Great for that. I appreciate it, Steve. And then my second question actually sticks with rigosertib. It’s more of a little bit forward-looking as well. As you look towards your metastatic melanoma program and beyond to enhance the profile about the immune stimulatory properties, I guess, as you look at the clinical studies, what would be any of the translational plans or analyses that you might be looking towards to show – to further support the immunomodulatory properties?

Steve Fruchtman

Analyst

Mark, do you want to take that?

Mark Gelder

Analyst

Sure. So I mean, we could spend a few hours talking about that. But in a nutshell, I think that in the melanoma program, they have a variety of different cohort studies that they’re going to be looking at to look at what changes actually take place in the tumor microenvironment; what kind of cell infiltrates are there? What kind of cytokine release is there, et cetera, et cetera? So as you can imagine, the melanoma study, the melanoma ISS that is going to be getting underway shortly at Vanderbilt, that study is going to be looking at a variety of different things. And it’s – I really – I have to be careful on what I say because it’s not publicly available yet, but they are going to be looking at a variety of things that will then once we have the answers to those questions will hopefully allow us to start looking very carefully at the combination of checkpoint inhibitor and rigosertib, perhaps not only in melanoma, but other tumor types and be able to narrow down or focus on particular populations that would potentially be of greatest interest. But I promise you that study is going to do a lot of correlative work trying to answer this very question.

Joe Pantginis

Analyst

Understood.

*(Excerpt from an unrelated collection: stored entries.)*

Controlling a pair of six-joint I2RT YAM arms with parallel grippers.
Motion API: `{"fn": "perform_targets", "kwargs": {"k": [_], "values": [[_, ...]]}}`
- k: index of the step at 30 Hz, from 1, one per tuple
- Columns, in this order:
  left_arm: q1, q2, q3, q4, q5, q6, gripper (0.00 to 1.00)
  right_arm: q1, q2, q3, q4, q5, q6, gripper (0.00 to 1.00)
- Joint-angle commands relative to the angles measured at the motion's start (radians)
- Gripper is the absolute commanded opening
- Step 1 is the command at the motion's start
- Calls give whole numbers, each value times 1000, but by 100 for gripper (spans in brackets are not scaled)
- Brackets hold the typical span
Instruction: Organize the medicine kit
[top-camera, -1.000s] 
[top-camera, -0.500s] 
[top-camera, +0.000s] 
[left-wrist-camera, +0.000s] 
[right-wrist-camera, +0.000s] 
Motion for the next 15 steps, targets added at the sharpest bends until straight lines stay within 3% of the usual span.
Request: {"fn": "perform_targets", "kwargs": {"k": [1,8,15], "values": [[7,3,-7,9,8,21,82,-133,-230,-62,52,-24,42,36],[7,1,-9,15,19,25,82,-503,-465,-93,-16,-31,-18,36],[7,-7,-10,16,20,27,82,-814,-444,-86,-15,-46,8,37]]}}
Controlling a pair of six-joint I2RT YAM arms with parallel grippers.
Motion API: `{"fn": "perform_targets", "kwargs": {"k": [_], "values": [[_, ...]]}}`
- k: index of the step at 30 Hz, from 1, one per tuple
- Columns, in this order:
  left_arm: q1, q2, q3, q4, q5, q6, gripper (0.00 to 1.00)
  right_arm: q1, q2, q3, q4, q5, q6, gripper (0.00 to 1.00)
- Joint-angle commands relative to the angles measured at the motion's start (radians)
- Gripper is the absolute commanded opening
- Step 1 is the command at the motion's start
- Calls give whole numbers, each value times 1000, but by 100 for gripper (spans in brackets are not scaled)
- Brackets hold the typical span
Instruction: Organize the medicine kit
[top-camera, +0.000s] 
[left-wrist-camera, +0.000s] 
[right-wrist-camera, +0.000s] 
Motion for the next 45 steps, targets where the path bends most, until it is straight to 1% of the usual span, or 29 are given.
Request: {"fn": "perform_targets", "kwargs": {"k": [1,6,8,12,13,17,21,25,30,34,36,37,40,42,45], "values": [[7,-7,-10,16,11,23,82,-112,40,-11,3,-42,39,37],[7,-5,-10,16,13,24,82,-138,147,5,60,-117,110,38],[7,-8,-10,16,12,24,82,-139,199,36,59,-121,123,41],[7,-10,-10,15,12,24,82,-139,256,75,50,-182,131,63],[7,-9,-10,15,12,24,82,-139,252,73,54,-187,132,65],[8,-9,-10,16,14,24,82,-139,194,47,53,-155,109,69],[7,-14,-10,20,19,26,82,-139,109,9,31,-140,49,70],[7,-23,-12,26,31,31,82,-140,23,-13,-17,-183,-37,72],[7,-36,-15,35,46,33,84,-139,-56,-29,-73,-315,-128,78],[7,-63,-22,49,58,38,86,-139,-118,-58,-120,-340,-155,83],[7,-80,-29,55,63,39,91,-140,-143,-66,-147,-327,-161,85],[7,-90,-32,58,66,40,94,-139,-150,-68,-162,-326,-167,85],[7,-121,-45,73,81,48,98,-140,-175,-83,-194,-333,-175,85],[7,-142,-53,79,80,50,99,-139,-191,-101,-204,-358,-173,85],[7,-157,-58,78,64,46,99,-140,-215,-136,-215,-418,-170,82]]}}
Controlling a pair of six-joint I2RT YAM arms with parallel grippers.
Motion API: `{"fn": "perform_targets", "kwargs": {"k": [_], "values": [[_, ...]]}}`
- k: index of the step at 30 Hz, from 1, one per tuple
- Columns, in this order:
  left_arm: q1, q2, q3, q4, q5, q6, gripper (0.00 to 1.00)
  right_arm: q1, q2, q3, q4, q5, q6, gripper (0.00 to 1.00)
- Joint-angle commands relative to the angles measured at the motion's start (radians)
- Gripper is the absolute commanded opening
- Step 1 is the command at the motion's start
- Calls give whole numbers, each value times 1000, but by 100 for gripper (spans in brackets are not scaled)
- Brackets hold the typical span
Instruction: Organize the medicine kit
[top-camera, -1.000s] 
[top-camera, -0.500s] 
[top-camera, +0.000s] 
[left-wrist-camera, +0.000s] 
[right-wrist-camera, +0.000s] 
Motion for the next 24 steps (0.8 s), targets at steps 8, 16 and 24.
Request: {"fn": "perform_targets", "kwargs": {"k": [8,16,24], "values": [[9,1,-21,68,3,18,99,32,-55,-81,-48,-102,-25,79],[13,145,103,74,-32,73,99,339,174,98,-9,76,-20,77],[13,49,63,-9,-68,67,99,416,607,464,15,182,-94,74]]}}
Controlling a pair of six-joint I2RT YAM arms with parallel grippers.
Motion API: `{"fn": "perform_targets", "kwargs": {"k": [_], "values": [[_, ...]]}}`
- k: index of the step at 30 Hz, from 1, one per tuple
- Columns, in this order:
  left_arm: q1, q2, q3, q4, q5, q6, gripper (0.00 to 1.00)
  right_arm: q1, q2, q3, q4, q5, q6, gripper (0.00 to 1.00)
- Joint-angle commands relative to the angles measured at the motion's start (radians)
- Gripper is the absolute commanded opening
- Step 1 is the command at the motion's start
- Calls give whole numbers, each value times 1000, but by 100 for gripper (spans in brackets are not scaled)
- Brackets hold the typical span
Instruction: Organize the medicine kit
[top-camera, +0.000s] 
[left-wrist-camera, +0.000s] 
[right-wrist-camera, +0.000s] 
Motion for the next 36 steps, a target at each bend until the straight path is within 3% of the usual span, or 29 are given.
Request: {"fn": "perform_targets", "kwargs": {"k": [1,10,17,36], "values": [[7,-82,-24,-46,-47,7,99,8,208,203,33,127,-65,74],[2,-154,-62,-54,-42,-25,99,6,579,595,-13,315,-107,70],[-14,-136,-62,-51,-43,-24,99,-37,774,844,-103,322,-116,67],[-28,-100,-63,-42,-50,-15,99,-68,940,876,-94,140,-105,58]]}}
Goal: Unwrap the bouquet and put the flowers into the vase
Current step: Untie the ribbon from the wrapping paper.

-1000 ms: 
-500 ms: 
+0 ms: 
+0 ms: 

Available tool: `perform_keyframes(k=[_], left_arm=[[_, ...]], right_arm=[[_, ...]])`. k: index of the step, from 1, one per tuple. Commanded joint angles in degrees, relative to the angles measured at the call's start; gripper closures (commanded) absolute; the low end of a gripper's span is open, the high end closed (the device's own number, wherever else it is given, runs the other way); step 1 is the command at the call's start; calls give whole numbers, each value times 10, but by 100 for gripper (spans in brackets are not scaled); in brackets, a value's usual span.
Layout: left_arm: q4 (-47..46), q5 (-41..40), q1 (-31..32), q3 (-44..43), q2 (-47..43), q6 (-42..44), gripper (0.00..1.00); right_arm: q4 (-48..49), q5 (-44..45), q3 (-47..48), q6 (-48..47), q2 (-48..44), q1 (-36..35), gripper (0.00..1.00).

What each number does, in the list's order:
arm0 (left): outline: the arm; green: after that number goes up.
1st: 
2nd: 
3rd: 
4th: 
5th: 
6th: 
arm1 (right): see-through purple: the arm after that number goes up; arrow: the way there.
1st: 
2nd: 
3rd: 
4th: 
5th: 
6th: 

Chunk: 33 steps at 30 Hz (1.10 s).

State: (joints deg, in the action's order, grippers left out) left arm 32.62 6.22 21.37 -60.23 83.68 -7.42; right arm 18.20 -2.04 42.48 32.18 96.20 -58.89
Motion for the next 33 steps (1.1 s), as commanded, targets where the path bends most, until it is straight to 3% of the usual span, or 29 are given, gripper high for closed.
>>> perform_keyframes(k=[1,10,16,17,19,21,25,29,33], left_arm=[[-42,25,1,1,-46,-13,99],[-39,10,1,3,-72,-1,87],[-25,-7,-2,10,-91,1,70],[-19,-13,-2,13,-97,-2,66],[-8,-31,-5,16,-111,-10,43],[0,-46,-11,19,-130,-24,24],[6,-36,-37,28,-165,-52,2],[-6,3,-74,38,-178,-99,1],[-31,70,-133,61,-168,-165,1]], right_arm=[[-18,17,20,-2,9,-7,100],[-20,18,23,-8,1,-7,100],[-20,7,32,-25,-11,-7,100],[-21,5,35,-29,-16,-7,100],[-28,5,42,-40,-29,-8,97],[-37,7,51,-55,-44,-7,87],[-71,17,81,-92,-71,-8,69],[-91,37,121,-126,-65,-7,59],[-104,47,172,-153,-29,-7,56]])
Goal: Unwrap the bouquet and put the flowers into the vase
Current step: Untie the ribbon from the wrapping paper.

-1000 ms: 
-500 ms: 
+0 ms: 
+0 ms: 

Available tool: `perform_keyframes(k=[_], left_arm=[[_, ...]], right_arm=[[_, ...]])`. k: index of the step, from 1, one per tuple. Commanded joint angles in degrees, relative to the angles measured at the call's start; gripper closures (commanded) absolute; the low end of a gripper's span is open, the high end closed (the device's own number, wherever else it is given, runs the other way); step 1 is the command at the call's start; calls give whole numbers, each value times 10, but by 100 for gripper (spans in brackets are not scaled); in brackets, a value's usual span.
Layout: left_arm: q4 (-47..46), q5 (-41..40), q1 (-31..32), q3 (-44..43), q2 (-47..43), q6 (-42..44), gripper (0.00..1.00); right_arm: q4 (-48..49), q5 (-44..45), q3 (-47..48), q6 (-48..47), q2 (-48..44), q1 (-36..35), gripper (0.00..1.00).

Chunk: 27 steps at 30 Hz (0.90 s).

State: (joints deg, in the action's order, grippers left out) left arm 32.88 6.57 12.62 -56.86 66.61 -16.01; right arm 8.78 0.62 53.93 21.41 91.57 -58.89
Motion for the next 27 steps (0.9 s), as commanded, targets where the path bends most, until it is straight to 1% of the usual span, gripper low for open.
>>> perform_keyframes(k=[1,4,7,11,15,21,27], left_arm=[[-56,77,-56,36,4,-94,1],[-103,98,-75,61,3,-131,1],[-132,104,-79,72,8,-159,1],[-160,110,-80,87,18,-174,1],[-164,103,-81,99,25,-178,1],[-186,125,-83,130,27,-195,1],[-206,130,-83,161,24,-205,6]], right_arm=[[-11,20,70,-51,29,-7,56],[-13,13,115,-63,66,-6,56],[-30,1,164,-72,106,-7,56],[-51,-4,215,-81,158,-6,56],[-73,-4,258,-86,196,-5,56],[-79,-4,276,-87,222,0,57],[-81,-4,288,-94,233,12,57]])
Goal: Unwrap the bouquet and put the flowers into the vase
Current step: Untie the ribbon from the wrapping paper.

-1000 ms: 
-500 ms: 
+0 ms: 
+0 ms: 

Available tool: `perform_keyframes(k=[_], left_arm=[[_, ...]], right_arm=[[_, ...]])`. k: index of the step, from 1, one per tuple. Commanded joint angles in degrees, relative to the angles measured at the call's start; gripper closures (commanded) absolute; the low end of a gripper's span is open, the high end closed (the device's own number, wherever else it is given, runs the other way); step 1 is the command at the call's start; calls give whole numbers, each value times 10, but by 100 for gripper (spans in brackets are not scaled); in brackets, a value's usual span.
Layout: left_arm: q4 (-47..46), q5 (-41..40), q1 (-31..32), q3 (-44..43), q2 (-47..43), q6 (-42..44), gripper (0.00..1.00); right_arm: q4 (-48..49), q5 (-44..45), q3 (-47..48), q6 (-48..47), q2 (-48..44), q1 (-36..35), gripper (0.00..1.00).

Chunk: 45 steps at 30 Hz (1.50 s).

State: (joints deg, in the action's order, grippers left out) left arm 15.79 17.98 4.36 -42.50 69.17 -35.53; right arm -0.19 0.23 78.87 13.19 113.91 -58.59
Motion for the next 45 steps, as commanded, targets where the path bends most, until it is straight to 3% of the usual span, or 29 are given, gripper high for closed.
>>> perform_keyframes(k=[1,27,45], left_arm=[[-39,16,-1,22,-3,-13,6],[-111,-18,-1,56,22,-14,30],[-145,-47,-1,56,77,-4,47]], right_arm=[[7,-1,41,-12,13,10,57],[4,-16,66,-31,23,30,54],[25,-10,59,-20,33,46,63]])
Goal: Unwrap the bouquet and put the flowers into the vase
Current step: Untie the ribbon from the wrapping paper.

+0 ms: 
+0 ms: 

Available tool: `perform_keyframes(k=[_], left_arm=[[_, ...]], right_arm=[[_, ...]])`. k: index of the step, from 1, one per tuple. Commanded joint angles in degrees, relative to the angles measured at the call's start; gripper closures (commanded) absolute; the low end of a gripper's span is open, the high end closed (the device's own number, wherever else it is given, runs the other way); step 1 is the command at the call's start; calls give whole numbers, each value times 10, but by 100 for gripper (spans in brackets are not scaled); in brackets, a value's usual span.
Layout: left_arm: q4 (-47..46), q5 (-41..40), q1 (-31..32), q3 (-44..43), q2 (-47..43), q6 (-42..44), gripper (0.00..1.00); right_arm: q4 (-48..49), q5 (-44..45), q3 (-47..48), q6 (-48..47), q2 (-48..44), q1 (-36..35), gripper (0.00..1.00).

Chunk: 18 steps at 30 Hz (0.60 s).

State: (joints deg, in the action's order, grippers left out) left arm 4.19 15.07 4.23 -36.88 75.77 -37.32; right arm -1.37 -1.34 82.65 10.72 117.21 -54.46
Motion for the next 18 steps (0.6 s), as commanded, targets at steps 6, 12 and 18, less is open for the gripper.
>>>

Thanks a lot guys.

Operator

Operator

Thank you. That is all the time we have for questions today. I’d like to turn the call back over to the speakers for any closing remarks.

Steve Fruchtman

Analyst

We’d like to thank all of you for really very insightful questions today, and thank you. We’ll also thank you for participating in today’s update call. We look forward to executing on our business plan and to keep you appraised of our progress with our research compounds. We appreciate your continued interest in these programs, and thanks again for joining us and have a lovely evening, and look forward to talking more in the future about our advances. Thank you.

Operator

Operator

Ladies and gentlemen, thank you for your participation on today’s conference call. This concludes today’s event. You may now disconnect. Everyone, have a great day.